Class FailoverFileReplicationManager


public final class FailoverFileReplicationManager extends Object
Handles the replication of data for the failover and backup system.

In failover mode, only one replication directory is maintained and it is updated in-place. No space saving techniques are applied. A data index is never used in failover mode.

In backup mode, multiple directories (on per date) are maintained. Also, regular files are hard linked between directories (and optionally the data index).

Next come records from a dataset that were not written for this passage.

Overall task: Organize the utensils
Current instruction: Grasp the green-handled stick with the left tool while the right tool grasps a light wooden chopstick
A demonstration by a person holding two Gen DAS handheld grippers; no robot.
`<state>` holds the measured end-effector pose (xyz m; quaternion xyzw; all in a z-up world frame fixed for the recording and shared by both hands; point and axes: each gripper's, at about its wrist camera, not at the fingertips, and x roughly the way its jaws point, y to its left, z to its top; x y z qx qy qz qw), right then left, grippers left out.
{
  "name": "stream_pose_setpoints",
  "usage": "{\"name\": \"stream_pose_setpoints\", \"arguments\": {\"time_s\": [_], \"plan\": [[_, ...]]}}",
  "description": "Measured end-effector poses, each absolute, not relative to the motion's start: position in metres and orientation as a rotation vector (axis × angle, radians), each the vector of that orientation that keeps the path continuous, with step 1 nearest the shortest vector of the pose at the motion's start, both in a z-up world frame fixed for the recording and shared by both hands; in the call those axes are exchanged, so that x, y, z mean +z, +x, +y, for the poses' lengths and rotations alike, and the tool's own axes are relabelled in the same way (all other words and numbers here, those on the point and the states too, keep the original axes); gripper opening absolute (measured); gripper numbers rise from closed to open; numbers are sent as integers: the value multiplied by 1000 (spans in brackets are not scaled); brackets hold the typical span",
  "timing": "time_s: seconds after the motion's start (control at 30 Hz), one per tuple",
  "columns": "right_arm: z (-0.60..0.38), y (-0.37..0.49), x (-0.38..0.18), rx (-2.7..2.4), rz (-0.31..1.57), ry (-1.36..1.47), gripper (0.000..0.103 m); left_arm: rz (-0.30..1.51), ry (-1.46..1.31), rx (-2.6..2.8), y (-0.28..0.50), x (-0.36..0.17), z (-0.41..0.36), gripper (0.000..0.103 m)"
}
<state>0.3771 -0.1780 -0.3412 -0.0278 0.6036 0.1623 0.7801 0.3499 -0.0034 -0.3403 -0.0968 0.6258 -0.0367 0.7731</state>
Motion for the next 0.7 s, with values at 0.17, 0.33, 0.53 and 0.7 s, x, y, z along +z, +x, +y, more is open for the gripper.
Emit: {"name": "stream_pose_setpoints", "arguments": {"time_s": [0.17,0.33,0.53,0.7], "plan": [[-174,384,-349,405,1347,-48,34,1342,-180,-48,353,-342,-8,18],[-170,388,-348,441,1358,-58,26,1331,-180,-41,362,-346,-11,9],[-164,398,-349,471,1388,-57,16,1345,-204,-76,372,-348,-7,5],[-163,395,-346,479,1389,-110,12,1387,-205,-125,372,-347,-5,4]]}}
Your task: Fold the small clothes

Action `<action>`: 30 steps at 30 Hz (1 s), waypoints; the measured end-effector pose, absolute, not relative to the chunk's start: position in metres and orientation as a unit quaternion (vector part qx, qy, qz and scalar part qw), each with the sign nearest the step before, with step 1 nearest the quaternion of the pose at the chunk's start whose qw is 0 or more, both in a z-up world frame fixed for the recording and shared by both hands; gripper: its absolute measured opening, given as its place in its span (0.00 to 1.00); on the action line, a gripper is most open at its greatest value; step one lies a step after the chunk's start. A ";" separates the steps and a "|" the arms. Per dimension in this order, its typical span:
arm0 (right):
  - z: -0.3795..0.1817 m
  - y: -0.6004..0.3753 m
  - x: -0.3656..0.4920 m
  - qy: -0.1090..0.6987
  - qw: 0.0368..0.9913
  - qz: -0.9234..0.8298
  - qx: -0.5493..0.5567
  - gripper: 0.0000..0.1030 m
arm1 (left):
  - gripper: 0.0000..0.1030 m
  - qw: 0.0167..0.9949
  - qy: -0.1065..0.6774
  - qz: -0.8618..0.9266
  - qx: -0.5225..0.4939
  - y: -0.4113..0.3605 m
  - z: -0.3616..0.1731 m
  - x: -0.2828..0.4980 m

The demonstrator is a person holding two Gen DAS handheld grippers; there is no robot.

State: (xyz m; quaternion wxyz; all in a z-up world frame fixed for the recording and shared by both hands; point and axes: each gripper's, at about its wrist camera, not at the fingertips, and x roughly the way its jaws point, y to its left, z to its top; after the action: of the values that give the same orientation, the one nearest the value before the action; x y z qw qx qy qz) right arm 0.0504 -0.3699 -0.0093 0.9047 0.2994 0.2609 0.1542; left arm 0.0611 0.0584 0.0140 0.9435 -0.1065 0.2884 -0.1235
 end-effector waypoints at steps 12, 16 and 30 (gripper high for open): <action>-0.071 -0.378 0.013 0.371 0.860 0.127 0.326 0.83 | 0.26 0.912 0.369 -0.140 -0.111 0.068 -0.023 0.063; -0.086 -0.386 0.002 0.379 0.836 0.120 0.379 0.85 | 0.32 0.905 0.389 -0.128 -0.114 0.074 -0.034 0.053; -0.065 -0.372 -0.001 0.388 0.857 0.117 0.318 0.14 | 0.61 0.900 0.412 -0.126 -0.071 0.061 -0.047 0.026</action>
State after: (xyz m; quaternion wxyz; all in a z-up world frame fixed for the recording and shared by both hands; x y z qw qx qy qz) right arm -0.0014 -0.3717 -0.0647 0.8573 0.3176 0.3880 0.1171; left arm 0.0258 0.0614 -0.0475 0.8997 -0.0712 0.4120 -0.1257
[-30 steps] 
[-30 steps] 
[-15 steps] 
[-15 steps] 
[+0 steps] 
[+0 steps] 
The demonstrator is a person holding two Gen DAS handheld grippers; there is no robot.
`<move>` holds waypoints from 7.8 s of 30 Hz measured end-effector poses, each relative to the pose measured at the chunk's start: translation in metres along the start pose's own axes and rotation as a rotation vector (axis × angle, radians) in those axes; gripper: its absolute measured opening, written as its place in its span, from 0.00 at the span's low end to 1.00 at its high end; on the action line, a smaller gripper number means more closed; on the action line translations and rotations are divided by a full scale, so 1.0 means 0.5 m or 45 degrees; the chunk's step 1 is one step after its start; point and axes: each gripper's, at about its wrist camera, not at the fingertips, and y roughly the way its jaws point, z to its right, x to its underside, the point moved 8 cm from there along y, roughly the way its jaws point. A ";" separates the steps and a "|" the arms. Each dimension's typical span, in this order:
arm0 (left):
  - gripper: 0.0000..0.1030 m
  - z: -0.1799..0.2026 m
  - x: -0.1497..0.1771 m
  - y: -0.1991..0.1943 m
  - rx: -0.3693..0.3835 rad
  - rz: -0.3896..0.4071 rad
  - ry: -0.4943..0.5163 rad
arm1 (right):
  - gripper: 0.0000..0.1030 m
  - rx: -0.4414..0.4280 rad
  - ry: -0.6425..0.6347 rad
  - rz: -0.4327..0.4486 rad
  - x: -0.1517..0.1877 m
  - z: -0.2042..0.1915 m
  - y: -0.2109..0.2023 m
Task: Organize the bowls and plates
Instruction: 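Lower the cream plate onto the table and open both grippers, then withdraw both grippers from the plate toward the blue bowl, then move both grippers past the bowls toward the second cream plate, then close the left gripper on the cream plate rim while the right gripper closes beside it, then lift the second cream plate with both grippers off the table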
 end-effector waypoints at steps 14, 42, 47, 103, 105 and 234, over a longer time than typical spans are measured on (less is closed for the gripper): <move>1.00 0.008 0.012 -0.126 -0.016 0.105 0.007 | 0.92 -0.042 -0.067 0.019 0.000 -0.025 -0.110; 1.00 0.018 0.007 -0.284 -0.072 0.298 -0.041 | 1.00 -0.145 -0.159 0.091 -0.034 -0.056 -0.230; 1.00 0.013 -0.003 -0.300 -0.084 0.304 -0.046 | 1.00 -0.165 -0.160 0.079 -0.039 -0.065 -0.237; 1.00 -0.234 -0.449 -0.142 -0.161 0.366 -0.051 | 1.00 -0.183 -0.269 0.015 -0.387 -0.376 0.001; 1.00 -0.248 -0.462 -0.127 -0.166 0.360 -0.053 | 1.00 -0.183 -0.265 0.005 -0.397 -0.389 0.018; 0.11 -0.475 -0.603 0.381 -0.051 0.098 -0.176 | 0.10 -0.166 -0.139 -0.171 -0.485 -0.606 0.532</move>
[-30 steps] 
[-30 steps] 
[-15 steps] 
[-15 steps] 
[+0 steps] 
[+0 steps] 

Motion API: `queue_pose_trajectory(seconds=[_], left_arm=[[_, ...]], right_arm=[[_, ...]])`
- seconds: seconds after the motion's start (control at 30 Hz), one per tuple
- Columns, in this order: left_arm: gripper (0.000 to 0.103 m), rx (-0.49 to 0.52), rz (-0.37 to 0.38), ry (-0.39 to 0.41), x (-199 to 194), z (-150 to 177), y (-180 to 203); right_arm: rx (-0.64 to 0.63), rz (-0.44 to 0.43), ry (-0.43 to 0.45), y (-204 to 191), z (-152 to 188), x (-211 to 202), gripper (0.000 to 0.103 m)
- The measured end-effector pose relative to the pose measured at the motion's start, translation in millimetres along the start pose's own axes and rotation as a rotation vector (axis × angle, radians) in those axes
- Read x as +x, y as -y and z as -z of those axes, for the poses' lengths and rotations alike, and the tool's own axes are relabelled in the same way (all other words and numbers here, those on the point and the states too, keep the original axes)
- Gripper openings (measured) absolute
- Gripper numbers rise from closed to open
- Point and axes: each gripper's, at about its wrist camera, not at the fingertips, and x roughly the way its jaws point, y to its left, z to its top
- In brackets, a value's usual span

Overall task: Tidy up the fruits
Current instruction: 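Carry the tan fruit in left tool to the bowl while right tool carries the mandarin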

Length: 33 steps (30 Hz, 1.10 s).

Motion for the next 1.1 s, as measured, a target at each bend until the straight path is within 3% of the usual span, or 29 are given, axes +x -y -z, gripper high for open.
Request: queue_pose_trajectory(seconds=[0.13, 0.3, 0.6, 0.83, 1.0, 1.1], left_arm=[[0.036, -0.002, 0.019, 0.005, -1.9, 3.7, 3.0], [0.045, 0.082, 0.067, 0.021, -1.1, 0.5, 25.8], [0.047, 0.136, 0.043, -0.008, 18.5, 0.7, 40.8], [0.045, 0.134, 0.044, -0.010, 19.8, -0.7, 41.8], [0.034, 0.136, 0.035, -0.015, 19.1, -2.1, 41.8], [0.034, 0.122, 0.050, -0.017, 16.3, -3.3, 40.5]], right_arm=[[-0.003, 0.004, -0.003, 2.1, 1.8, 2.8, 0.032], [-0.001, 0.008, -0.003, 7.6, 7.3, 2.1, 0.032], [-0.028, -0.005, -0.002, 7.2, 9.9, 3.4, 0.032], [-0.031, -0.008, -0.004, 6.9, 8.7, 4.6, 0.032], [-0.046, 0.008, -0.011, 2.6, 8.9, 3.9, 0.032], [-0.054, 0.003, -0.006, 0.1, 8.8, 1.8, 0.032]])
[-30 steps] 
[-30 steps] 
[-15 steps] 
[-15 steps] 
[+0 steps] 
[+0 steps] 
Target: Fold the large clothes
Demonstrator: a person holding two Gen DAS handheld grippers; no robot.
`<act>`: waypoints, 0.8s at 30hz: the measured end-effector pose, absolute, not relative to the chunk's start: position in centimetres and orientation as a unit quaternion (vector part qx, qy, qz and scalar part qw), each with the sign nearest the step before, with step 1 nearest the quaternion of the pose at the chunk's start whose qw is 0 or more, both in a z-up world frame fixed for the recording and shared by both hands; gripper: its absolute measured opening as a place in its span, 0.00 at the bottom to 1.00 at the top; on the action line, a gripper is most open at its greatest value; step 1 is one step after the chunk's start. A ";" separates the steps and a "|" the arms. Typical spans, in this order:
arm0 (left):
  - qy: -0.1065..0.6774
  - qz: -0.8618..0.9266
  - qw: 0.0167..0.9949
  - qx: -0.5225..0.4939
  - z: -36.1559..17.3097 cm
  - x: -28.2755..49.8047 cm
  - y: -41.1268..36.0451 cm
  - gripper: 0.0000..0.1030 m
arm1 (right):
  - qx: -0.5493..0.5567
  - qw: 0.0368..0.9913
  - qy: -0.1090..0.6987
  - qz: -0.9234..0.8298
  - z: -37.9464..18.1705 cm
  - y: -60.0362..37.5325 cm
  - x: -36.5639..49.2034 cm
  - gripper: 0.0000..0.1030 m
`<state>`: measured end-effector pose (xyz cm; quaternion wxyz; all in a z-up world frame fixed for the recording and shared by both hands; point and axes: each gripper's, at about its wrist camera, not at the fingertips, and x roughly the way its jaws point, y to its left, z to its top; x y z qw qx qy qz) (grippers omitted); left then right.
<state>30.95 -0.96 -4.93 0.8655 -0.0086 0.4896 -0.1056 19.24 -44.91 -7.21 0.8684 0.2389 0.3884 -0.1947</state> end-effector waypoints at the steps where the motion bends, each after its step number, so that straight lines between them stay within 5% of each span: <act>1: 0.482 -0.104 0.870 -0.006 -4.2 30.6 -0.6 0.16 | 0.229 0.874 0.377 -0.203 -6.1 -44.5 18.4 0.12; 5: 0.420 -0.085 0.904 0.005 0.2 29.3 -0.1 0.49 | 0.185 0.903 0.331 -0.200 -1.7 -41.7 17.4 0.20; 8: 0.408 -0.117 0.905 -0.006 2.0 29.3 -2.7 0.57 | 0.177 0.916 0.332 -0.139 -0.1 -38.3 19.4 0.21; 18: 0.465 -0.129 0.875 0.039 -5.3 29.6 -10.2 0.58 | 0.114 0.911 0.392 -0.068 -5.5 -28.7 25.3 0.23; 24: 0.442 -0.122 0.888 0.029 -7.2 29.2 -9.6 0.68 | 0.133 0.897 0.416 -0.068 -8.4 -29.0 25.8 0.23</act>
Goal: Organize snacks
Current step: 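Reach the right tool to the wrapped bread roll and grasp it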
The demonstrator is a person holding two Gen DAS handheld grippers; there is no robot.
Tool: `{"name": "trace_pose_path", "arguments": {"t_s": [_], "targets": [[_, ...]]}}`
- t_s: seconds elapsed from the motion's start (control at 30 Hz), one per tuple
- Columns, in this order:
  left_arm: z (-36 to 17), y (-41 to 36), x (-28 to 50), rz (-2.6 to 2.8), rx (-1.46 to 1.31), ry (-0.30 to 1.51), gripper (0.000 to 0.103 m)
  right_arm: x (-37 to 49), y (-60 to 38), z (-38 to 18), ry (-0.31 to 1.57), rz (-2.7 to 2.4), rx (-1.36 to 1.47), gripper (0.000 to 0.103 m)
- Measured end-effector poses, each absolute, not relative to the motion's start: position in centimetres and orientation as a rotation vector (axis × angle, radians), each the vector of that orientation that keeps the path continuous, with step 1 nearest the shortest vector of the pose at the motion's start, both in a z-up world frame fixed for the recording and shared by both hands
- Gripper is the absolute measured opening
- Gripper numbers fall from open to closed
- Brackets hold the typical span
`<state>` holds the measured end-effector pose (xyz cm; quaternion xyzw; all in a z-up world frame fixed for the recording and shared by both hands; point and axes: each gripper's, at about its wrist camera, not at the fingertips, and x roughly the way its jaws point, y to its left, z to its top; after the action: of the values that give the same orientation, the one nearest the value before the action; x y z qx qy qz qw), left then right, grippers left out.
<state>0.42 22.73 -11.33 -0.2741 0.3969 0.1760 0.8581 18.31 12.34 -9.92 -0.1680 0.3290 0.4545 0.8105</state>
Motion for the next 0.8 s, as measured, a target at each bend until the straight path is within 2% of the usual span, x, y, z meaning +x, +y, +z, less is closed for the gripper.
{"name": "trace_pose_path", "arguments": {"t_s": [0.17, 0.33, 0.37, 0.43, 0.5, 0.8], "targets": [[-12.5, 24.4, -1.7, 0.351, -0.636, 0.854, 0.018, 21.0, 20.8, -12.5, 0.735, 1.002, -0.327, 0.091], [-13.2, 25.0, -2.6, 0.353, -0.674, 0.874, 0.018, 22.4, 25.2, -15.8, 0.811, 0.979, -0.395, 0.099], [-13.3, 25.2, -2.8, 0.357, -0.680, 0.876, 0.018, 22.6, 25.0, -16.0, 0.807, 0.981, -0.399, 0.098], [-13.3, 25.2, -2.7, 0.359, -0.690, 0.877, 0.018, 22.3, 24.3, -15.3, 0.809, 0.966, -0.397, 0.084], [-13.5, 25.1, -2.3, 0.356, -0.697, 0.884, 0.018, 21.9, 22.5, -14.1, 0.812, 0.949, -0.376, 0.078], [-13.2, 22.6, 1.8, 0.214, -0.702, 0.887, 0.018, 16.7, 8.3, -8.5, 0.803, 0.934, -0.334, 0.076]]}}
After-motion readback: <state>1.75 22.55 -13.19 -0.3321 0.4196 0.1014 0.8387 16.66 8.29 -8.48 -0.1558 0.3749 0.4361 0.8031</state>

Compression may be enabled, which will compare chunks of files by MD5 hash and GZIP compress the upload stream. This will save networking at the cost of additional CPU cycles. This is generally a good thing, but when your network is significantly faster than your processor, it may be better to turn off compression.

The compression also assumes that if the MD5 matches in the same chunk location, then chunk has not changed. To be absolutely sure there is no hash collision the compression must be disabled.

Files are compared only by modified time and file length. If both these are the same, the file is assumed to be the same. There is currently no facility for full checksumming or copying of data.

When the data index is enabled, the underlying filesystem must have the capabilities of ext4 or better (support 2^16 sub directories and over DataIndex.FILESYSTEM_MAX_LINK_COUNT links to a file).

To minimize the amount of meta data updates, old backup trees are recycled and used as the starting point for new backups. This dramatically improves the throughput in the normal case where most things do not change.

The data index may be turned on and off for a partition. Newly created backup directory trees will use the format currently set, but will also recognize the existing data in either format.

When data index is off, each file is simply stored, in its entirety, directly in-place. If the file contents (possibly assumed only by length and modified time) and all attributes (ownership, permission, times, ...) match another backup directory, the files will be hard linked together to save space.

When the data index is enabled, each file is handled one of three ways:

  1. If the file is empty, it is stored directly in place not using the dataindex. Also, empty files are never hard linked because no space is saved by doing so.
  2. If the filename is less than MAX_NODIR_FILENAME in length:
    1. The file is represented by an empty surrogate in it's original location
    2. A series of hard linked data chunks with original filename as prefix
  3. If the filename is too long:
    1. A directory is put in place of the filename
    2. An empty surrogate named "<A<O<SURROGATE>O>A>" is created
    3. A series of hard linked data chunks

A surrogate file contain all the ownership, mode, and (in the future) will represent the hard link relationships in the original source tree.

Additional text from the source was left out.